— Task requirements —
Lift out each line of the data that holds "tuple".

-=-=-

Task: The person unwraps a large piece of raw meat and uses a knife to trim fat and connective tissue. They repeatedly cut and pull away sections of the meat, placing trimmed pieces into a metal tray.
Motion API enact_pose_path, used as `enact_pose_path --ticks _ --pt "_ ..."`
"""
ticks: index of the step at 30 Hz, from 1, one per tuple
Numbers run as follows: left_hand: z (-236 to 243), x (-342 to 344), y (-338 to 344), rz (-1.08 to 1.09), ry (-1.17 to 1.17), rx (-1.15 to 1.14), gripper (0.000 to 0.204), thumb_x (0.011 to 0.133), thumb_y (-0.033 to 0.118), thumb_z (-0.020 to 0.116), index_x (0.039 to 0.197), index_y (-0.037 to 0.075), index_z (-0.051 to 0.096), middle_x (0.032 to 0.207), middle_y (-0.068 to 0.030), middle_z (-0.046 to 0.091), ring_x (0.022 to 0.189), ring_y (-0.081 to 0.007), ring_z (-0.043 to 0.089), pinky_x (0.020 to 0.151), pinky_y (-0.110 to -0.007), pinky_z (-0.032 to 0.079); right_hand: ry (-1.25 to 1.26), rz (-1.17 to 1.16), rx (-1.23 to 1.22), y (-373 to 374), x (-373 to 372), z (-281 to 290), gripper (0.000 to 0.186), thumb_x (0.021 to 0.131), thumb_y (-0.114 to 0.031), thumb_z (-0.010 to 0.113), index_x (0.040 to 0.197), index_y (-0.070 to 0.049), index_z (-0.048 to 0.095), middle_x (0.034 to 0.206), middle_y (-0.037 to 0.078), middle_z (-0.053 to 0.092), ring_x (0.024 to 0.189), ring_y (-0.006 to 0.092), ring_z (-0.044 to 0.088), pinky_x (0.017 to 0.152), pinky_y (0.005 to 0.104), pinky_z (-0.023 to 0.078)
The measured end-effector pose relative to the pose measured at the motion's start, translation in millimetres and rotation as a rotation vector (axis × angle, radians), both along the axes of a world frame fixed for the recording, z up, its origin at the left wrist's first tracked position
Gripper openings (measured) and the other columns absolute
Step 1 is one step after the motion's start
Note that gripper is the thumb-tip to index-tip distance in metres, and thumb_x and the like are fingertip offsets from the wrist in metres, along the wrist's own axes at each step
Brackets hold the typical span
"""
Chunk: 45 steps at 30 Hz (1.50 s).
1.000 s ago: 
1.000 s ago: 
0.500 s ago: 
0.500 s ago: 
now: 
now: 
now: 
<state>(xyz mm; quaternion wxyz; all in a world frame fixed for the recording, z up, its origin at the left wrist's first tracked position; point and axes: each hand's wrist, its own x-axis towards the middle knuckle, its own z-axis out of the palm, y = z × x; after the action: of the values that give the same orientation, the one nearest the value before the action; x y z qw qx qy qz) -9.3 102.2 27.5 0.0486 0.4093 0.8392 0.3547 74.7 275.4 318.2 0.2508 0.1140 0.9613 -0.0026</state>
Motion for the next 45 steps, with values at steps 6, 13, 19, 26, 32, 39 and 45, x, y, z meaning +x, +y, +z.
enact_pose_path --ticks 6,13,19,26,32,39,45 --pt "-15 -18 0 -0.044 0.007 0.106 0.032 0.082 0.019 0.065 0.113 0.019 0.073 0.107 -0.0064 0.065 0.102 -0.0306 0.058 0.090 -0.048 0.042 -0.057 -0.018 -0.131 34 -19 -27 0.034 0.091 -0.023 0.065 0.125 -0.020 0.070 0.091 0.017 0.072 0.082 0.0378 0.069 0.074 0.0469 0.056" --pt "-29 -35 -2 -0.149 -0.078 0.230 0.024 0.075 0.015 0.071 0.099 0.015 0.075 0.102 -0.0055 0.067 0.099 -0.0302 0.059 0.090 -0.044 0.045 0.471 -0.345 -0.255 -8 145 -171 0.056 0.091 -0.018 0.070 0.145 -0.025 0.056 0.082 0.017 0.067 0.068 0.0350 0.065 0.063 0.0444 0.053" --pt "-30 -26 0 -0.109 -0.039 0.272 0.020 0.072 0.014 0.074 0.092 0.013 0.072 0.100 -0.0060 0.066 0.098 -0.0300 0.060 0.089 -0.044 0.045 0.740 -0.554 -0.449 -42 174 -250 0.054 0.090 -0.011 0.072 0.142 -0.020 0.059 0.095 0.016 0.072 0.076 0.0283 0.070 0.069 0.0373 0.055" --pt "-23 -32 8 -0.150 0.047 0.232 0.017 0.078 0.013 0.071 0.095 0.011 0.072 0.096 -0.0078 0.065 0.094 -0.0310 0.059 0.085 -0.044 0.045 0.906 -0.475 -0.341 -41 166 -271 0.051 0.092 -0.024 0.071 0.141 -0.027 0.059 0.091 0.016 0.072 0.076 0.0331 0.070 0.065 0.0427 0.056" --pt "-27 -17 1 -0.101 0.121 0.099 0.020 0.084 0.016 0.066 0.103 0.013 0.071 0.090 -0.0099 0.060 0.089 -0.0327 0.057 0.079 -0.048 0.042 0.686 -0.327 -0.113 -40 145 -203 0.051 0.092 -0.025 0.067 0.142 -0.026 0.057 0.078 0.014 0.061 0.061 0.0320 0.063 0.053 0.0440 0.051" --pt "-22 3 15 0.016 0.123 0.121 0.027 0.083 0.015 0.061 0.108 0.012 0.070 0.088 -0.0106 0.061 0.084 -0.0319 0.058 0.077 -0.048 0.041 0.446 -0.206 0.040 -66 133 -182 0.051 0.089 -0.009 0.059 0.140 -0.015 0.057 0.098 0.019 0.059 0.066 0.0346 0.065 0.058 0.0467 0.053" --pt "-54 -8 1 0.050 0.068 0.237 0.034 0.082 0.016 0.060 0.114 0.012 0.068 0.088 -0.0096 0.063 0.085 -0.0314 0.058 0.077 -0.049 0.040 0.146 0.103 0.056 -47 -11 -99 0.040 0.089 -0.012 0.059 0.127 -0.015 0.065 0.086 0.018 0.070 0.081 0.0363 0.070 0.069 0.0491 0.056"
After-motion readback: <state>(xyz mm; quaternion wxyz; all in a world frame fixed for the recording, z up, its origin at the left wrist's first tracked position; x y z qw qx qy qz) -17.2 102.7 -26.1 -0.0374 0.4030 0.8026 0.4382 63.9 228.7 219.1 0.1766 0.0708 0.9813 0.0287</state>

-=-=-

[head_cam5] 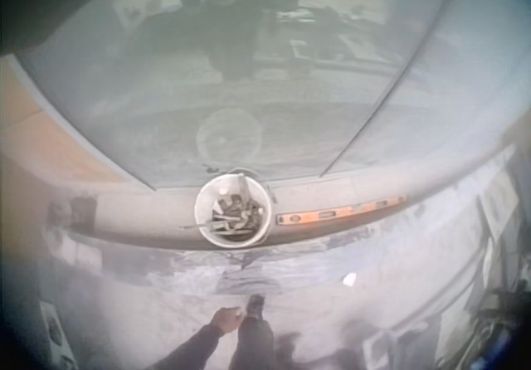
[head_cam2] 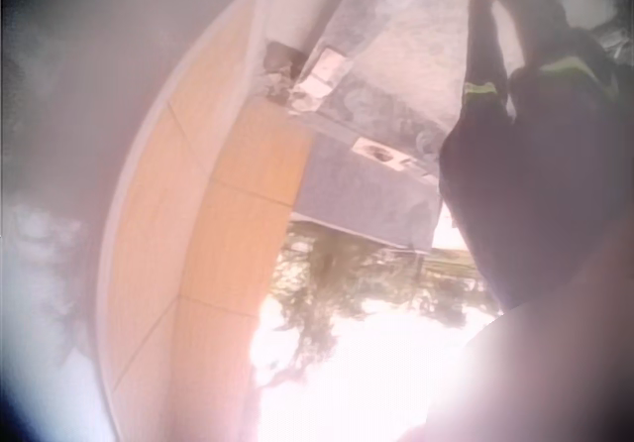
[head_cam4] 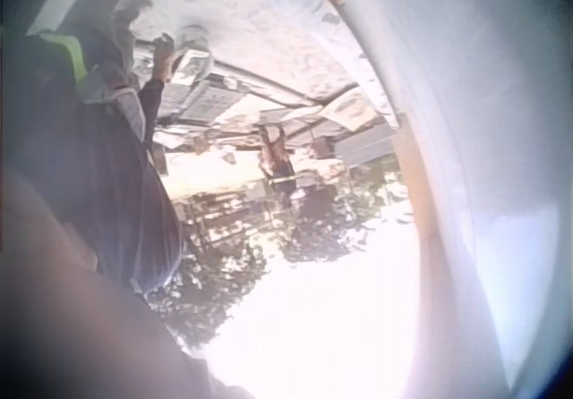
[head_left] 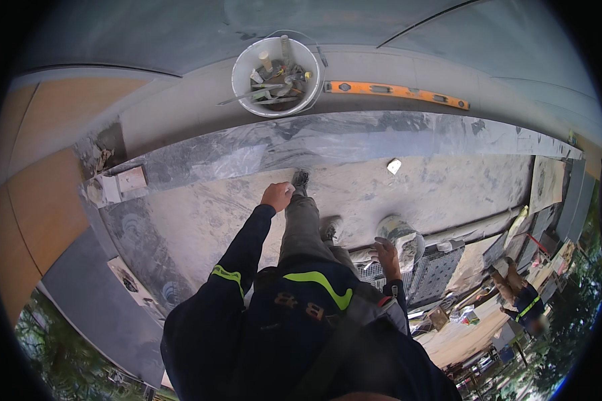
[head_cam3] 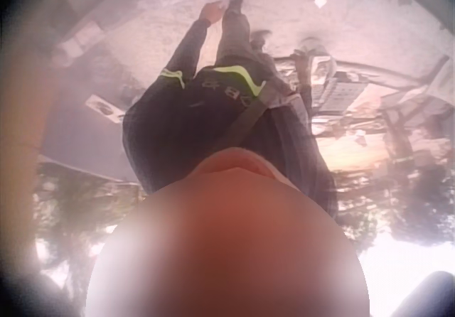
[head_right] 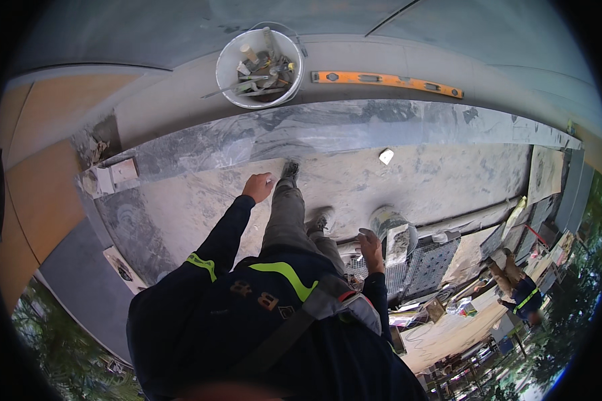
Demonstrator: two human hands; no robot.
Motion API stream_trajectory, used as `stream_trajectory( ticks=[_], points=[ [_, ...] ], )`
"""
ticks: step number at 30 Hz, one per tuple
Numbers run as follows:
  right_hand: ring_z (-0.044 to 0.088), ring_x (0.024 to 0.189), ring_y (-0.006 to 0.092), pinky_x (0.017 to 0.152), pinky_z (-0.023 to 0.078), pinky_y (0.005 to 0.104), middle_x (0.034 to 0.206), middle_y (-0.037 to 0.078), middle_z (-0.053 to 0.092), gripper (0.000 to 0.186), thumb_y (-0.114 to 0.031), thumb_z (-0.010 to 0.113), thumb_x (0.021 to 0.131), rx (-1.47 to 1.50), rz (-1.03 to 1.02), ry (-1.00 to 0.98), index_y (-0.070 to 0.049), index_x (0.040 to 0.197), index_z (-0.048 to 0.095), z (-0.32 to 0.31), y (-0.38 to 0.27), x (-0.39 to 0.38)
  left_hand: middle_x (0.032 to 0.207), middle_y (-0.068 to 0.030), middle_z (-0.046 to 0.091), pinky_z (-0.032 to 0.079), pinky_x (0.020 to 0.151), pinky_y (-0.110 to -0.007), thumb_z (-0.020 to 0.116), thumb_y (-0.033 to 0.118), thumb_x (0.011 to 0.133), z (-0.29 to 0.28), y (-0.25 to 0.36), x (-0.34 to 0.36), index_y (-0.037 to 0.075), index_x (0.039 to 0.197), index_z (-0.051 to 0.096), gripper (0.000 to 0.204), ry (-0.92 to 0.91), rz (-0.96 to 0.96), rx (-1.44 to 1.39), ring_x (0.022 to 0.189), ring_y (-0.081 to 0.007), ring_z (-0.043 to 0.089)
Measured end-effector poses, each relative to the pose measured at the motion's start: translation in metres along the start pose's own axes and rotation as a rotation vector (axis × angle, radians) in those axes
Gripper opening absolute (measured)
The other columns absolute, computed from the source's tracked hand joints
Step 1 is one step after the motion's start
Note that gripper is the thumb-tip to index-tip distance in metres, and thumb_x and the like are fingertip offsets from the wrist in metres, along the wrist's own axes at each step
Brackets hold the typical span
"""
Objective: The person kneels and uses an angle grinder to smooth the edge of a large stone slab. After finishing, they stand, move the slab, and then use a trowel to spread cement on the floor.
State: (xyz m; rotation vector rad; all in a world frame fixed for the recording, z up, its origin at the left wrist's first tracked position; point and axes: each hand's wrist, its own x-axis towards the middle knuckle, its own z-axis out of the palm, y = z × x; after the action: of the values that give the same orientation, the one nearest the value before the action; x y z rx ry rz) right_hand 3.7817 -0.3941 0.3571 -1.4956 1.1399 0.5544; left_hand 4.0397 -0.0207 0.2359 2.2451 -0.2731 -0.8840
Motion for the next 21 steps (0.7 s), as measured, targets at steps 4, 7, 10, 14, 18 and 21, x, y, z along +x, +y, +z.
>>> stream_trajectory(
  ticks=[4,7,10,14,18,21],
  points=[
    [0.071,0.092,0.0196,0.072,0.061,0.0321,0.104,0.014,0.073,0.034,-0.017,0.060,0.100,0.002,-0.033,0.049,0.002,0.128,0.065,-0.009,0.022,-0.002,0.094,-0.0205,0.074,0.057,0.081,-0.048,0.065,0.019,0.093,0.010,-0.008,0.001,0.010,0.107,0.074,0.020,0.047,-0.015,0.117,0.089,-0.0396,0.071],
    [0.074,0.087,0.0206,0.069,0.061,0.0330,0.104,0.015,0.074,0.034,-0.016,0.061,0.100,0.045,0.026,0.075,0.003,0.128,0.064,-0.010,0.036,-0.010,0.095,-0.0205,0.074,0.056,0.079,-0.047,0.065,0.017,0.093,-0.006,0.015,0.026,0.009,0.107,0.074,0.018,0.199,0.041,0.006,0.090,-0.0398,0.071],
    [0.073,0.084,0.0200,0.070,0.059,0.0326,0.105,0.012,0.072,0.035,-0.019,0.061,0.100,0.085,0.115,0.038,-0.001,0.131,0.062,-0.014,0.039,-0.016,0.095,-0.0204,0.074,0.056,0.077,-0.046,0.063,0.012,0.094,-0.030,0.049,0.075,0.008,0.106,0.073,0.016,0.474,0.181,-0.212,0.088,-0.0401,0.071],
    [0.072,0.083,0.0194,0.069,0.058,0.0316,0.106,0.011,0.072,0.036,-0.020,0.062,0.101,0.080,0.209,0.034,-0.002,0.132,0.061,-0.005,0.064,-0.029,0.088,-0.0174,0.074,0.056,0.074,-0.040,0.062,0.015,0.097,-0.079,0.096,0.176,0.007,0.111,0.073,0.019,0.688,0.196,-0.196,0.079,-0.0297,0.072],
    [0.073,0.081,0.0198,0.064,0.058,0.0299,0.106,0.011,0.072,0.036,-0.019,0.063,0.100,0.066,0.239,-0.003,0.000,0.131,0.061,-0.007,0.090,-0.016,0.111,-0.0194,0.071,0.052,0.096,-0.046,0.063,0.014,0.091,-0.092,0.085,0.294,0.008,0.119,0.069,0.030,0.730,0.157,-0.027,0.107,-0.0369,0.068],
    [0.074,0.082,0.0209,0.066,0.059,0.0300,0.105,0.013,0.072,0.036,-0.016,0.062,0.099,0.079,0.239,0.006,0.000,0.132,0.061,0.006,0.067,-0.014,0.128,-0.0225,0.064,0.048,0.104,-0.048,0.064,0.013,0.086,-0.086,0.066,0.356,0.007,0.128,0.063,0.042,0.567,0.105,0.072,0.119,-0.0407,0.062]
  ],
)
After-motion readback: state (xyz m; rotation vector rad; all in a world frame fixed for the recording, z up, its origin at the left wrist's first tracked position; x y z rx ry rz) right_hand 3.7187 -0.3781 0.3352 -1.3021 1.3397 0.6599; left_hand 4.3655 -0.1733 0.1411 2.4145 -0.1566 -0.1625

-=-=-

— Task solution —
ticks: index of the step at 30 Hz, from 1, one per tuple
ticks: step number at 30 Hz, one per tuple

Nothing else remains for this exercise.